Few examples could be suggested to study for-loop versus vectorization for performance.
Example #1
This is just a very basic computation of calculating sine of a number of elements. This count of elements was varied to assess the problem in hand. Inspired by this screenshot link .
Benchmarking Code
num_runs = 1000;
N_arr = [ 1000 10000 100000 1000000];
%// Warm up tic/toc.
for k = 1:100
tic(); elapsed = toc();
end
for k = 1:numel(N_arr)
N = N_arr(k);
tic
for runs=1:num_runs
out_f1 = zeros(1,N);
for t = 1:N
out_f1(t) = sin(t);
end
end
t_forloop = toc/num_runs;
tic
for runs=1:num_runs
out_v1 = sin(1:N);
end
t_vect = toc/num_runs;
end
Results
----------- Datsize(N) = 1000 -------------
Elapsed time with for-loops - 7.1826e-05
Elapsed time with vectorized code - 8.3601e-05
----------- Datsize(N) = 10000 -------------
Elapsed time with for-loops - 0.00068531
Elapsed time with vectorized code - 0.00045043
----------- Datsize(N) = 100000 -------------
Elapsed time with for-loops - 0.0074613
Elapsed time with vectorized code - 0.0053368
----------- Datsize(N) = 1000000 -------------
Elapsed time with for-loops - 0.077707
Elapsed time with vectorized code - 0.053255
Please note that these results were coherent with timeit results (code and results of those aren't shown here).
Conclusions
- The results show that you can forget about
for-loops as quickly as 10000 elements cases.
Example #2
Let's consider a case of using an array of elements inside each iteration of for-loop.
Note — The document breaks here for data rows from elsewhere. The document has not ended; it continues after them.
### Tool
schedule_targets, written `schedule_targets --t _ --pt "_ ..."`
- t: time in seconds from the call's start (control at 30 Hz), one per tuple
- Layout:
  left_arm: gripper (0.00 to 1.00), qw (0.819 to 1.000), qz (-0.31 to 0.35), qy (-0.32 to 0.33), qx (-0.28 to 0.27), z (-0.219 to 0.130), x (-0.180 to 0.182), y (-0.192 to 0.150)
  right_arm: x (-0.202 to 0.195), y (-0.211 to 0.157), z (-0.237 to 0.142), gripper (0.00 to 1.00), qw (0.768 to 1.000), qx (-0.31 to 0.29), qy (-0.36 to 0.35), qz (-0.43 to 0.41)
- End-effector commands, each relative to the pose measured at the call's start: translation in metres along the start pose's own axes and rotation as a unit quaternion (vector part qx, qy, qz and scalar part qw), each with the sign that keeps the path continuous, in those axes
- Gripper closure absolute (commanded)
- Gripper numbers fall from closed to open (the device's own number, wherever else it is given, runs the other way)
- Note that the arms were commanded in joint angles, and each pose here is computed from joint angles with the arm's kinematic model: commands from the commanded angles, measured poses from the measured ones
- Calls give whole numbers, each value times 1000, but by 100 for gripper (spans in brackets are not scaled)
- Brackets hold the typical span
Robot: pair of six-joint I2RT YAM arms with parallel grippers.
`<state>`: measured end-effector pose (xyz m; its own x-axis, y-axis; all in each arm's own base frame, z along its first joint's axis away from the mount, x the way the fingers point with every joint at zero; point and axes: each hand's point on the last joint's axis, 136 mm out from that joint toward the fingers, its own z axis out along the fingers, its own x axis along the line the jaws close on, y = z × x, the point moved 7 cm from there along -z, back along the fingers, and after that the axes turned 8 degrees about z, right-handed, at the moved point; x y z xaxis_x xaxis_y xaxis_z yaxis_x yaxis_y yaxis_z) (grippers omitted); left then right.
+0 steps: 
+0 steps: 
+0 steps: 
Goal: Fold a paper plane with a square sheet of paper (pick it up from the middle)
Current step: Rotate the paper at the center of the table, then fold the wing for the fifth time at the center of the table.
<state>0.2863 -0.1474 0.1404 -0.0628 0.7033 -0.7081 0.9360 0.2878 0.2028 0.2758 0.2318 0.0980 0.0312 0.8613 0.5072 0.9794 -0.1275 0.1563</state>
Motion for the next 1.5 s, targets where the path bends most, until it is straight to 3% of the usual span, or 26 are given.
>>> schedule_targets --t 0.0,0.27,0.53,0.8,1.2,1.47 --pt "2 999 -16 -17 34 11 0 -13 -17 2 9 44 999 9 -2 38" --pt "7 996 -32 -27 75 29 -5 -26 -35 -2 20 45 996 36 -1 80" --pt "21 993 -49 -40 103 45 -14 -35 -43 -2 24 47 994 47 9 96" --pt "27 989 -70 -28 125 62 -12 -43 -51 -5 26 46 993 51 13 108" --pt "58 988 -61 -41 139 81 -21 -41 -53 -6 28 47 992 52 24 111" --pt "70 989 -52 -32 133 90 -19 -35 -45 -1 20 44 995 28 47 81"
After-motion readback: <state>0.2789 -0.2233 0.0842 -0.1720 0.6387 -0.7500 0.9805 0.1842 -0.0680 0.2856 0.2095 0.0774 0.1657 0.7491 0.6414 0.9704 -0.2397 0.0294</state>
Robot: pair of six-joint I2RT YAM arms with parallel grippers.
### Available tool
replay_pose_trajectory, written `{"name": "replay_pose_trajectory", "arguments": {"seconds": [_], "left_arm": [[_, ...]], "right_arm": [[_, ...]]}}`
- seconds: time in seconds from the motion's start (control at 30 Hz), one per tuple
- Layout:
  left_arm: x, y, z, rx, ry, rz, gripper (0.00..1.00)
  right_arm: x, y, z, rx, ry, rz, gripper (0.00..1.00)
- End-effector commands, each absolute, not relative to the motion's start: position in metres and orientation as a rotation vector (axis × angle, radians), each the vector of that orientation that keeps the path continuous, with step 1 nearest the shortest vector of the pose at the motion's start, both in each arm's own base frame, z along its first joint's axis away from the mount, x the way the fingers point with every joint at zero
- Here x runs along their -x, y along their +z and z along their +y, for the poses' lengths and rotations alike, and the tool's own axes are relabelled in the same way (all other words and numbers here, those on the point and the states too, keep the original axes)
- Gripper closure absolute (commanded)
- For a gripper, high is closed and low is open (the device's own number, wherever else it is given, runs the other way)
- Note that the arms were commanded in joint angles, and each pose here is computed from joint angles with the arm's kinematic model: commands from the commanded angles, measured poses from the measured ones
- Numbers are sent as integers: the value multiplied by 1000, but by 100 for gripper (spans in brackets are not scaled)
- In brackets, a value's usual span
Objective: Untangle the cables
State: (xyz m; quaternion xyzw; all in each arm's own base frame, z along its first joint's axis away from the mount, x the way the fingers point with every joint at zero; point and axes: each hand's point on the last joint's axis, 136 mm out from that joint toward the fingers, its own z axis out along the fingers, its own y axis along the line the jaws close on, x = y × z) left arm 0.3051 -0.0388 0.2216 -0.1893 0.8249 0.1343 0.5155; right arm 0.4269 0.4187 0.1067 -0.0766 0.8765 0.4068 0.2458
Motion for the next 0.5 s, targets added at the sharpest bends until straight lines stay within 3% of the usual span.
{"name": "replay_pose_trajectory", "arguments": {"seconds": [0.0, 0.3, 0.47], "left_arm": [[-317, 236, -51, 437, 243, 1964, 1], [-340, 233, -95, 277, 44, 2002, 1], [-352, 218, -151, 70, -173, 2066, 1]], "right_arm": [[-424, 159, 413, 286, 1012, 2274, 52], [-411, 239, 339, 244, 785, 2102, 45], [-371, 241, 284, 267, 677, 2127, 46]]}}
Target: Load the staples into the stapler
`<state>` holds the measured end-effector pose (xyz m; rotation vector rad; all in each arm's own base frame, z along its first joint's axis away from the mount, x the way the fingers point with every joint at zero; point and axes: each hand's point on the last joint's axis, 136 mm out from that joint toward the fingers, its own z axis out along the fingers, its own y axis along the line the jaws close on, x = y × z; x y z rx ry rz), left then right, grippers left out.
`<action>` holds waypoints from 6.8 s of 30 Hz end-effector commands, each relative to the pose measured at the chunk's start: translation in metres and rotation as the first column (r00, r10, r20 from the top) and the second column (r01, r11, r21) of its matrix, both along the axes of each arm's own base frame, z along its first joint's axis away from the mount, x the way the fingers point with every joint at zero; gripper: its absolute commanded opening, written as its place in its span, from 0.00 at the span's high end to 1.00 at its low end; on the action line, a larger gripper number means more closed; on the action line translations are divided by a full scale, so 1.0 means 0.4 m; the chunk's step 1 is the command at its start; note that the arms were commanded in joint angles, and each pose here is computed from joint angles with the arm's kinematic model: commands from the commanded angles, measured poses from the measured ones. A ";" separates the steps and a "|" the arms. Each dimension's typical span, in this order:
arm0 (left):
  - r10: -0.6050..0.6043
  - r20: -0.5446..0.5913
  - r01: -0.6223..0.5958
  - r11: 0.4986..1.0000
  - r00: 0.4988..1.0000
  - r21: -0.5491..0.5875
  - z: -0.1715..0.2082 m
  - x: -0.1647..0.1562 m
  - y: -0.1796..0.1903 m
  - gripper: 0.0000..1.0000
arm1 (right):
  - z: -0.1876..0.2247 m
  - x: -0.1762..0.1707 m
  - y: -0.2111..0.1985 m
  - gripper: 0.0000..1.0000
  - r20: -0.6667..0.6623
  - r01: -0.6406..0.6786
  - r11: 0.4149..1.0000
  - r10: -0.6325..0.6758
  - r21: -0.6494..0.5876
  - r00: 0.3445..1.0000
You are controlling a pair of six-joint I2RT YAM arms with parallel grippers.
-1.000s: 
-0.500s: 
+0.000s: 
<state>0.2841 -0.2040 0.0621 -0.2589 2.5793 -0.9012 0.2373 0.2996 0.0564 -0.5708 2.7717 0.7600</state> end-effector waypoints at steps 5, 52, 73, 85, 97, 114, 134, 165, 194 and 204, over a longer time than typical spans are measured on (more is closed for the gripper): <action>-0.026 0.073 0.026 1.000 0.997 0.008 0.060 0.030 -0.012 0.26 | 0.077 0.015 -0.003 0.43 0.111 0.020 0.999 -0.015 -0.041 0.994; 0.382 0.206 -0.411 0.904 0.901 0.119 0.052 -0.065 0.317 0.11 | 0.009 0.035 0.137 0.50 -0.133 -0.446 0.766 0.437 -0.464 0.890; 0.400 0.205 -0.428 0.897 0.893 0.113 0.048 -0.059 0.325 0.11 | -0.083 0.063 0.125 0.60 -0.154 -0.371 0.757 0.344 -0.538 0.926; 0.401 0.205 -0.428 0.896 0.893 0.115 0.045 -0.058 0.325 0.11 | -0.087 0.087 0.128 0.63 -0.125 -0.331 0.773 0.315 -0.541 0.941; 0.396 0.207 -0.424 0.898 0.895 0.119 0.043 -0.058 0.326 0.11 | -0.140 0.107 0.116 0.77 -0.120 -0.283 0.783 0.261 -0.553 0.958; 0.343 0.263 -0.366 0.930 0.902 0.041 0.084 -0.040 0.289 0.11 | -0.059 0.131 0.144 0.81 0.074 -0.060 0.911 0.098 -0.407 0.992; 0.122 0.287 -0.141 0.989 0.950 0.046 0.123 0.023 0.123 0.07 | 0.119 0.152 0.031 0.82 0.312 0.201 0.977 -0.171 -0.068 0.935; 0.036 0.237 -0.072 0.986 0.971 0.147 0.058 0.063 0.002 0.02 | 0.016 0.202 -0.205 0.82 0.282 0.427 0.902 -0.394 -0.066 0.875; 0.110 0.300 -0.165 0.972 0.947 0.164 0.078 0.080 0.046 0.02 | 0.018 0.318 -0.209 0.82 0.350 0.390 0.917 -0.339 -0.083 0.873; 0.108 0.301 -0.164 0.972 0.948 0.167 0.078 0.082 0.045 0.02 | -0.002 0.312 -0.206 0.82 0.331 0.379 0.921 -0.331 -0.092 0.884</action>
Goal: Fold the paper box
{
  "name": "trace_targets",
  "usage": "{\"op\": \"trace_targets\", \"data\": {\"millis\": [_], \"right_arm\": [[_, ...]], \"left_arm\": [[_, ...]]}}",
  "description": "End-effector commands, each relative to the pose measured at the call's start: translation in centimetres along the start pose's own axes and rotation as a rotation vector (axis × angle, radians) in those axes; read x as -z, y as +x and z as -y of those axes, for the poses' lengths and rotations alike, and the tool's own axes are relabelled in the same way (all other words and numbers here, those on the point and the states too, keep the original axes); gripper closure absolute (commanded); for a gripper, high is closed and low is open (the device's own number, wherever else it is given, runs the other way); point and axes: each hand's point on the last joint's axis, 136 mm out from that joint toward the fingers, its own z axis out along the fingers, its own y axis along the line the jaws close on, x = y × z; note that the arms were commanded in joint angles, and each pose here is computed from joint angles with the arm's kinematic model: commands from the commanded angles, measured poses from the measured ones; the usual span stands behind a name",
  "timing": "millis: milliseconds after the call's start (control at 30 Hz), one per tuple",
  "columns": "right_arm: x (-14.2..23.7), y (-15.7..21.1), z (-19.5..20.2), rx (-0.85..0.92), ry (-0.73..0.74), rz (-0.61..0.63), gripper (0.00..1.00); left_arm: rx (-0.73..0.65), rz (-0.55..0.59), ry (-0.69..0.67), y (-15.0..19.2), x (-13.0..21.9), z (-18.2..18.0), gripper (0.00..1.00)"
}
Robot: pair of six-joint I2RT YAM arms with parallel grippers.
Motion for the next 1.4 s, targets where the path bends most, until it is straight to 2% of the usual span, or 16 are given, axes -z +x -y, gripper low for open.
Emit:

Let it store sine, cosine, tan and sec into one column in each iteration, i.e. [sin(t) ; cos(t) ; tan(t) ; sec(t)].
For-loop code would be -
out_f1 = zeros(4,N);
for t = 1:N
out_f1(:,t) = [sin(t) ; cos(t) ; tan(t) ; sec(t)];
end
Vectorized code -
out_v1 = [sin(1:N); cos(1:N) ; tan(1:N); sec(1:N)];
Results
----------- Datsize(N) = 100 -------------
Elapsed time with for-loops - 0.00011861
Elapsed time with vectorized code - 6.0569e-05
----------- Datsize(N) = 1000 -------------
Elapsed time with for-loops - 0.0011867
Elapsed time with vectorized code - 0.00036786
----------- Datsize(N) = 10000 -------------
Elapsed time with for-loops - 0.011819
Elapsed time with vectorized code - 0.0025536
----------- Datsize(N) = 1000000 -------------
Elapsed time with for-loops - 1.2329
Elapsed time with vectorized code - 0.33383
Modified case
One could easily jump into the conclusion that for-loop doesn't stand a chance here. But wait, how about we do element-wise assignment again as in example #1 for for-loop case, like this -
out_f1 = zeros(4,N);
for t = 1:N
out_f1(1,t) = sin(t);
out_f1(2,t) = cos(t);
out_f1(3,t) = tan(t);
out_f1(4,t) = sec(t);
end
Now, this uses spatial locality, so a competitive vectorized code using the same would be -
out_v1 = [sin(1:N) cos(1:N) tan(1:N) sec(1:N)]';
The benchmark results with these modified codes for this testcase were -
----------- Datsize(N) = 100 -------------
Elapsed time with for-loops - 3.1987e-05
Elapsed time with vectorized code - 6.9778e-05
----------- Datsize(N) = 1000 -------------
Elapsed time with for-loops - 0.00027976
Elapsed time with vectorized code - 0.00036804
----------- Datsize(N) = 10000 -------------
Elapsed time with for-loops - 0.0029712
Elapsed time with vectorized code - 0.0024423
----------- Datsize(N) = 100000 -------------
Elapsed time with for-loops - 0.031113
Elapsed time with vectorized code - 0.028549
----------- Datsize(N) = 1000000 -------------
Elapsed time with for-loops - 0.32636
Elapsed time with vectorized code - 0.28063
Conclusions
The latter benchmark results seem to prove again that for upto 10000 elements for-loop wins and after that vectorized solutions would be preferred. But it must be noted that this came at the expense of writing element-wise assignments.
Final Conclusions
- On the argument of deciding which side (for-loop or vectorization) is better, seems like it's far from a black and white picture.